En Birkenau, una moribunda me
hizo un gesto: abriendo la mano, que contenía cuatro mendrugos de
pan mohoso, me dijo con voz apenas audible: "Coge. Eres joven,
debes vivir para dar testimonio de lo que ocurre aquí. Debes
contarlo para que no vuelva a ocurrir nunca más en el mundo".

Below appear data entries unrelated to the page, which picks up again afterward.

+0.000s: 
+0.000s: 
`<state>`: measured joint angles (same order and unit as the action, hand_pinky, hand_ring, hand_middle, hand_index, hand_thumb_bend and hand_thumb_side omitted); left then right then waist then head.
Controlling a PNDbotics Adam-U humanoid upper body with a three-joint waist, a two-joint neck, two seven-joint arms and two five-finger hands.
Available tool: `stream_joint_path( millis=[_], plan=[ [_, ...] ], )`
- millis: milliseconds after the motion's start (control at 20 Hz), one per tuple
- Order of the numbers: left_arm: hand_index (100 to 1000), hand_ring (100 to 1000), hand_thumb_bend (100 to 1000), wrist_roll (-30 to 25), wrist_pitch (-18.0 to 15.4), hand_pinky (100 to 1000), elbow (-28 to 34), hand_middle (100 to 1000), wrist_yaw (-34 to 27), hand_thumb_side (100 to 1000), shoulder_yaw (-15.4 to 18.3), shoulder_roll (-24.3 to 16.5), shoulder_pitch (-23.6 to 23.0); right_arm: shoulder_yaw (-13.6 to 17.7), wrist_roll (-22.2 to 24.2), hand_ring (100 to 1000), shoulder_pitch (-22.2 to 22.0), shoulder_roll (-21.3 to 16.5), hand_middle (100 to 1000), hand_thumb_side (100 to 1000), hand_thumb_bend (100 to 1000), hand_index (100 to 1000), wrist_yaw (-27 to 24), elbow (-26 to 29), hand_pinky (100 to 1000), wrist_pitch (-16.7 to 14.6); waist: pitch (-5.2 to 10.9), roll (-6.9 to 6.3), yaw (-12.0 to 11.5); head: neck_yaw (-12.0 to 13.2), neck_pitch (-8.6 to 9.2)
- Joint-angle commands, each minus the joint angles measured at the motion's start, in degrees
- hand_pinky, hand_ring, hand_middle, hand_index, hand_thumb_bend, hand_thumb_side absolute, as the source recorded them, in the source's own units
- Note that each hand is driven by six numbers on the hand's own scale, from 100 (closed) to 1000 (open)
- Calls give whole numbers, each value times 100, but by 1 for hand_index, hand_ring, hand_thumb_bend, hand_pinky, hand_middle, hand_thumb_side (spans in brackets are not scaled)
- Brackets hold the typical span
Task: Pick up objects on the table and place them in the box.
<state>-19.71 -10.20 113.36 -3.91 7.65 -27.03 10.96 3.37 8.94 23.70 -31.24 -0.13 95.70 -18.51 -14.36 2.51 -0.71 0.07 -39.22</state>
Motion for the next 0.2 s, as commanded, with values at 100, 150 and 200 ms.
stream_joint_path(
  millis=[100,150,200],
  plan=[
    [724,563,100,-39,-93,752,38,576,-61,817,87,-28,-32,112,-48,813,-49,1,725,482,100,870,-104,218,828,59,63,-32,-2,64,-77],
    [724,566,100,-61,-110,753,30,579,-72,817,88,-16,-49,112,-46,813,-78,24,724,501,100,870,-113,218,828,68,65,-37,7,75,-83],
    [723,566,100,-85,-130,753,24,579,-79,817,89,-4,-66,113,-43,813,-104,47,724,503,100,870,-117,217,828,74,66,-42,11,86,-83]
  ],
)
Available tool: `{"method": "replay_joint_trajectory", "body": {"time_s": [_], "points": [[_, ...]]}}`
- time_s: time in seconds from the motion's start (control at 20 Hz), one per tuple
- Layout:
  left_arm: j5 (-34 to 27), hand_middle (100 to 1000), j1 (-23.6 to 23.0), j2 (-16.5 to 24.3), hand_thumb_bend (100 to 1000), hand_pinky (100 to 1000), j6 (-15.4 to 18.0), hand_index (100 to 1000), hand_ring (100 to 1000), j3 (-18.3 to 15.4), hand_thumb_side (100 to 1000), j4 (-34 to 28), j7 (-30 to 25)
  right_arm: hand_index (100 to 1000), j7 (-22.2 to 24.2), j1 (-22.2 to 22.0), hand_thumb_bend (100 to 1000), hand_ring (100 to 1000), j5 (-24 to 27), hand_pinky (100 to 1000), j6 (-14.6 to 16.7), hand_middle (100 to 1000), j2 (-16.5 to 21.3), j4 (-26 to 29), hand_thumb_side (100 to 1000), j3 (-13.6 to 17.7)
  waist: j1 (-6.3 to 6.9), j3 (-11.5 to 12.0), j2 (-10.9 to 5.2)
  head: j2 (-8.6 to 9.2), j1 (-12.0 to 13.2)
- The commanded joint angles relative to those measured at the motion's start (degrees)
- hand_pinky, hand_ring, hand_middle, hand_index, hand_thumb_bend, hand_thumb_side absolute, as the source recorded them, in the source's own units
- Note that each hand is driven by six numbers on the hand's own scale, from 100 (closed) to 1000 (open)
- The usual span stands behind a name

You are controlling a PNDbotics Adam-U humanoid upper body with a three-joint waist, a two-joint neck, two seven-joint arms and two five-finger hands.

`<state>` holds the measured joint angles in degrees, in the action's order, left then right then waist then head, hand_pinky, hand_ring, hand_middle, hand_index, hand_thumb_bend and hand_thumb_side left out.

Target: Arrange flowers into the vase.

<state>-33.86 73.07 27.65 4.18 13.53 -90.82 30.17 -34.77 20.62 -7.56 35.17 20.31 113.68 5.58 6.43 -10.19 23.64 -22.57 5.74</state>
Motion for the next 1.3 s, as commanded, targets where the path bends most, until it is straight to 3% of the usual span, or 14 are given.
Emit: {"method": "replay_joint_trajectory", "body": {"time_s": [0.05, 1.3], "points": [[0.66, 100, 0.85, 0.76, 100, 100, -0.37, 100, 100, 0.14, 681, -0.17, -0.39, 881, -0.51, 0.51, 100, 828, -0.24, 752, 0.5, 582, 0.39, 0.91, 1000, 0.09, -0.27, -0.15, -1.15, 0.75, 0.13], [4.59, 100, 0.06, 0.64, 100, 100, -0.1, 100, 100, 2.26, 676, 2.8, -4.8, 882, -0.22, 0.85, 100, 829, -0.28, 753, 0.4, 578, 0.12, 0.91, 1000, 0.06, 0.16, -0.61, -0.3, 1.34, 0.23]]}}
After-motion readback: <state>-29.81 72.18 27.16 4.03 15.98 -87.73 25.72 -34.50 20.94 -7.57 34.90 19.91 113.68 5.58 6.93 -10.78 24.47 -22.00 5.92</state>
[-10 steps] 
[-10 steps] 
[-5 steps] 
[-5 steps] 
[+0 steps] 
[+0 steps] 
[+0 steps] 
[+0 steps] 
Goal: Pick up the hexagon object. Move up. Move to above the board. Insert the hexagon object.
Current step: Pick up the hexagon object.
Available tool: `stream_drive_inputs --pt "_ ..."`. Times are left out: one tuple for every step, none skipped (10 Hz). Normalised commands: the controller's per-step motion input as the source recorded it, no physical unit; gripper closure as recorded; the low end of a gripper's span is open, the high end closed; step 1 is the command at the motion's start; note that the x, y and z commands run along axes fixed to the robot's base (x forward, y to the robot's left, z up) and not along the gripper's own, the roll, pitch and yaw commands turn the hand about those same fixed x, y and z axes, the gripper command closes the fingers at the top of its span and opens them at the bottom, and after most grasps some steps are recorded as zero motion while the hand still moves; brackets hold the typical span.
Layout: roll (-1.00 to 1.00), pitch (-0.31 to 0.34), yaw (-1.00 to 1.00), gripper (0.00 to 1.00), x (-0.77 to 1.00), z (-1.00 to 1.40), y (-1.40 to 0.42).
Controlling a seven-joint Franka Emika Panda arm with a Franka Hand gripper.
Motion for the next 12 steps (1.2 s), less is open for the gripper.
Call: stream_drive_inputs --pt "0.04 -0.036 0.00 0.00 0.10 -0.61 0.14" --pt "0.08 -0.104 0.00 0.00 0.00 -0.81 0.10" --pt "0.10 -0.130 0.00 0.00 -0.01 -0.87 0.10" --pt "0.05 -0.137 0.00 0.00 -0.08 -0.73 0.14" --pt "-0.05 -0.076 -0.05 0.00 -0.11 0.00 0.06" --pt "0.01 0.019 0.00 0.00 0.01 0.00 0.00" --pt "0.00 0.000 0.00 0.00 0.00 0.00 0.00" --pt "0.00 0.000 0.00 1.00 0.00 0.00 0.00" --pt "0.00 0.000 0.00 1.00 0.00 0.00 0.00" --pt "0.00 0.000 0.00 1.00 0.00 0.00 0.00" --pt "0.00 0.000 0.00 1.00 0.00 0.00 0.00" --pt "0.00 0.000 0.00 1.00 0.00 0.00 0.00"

Cogí los cuatro mendrugos de pan y me los comí delante de ella. En
su mirada leí a la vez la bondad y el abandono. Yo era muy joven, me
sentí abrumada por el gesto y por la carga que suponía.
Este
acontecimiento ha pasado mucho tiempo olvidado.
En
1978, Darquier de Pellepox dijo: "En Auschwitz sólo se gasearon
piojos". La perversión de tales palabras me sublevó e hizo que
se alzara en mí el recuerdo del gesto de aquella mujer. Volví a ver
su rostro. Ya no podía callarme.
Tomar
la palabra es un desafío para mí, pero no puedo rehuirlo; obedezco,
no a un "deber de memoria", sino a una fidelidad a la
memoria de aquellas y aquellos que desaparecieron ante mis ojos.
Me
deportaron a los dieciséis años. Soy una de los pocos judíos
húngaros que volvieron.
Me
salvé.
Estoy
viva.
Dije
sí a mi vida.
Para
mí es evidente que había que transformar esa memoria de muerte en
llamamiento a la vida. Comprendí que la paz sólo puede construirse
si cada uno de nosotros encuentra o reencuentra el gusto por su
propia existencia.
Paso
lentamente las páginas de lo vivido. Hay páginas en blanco, páginas
amarillentas, borradas, y páginas silenciosas a la espera de
revelación.
El
mañana está en mis manos.
Era
invierno en mi memoria.
Gracias
a un largo trabajo interior, llegó lentamente el deshielo.
Los
colores luminosos del otoño alumbran hoy mis días.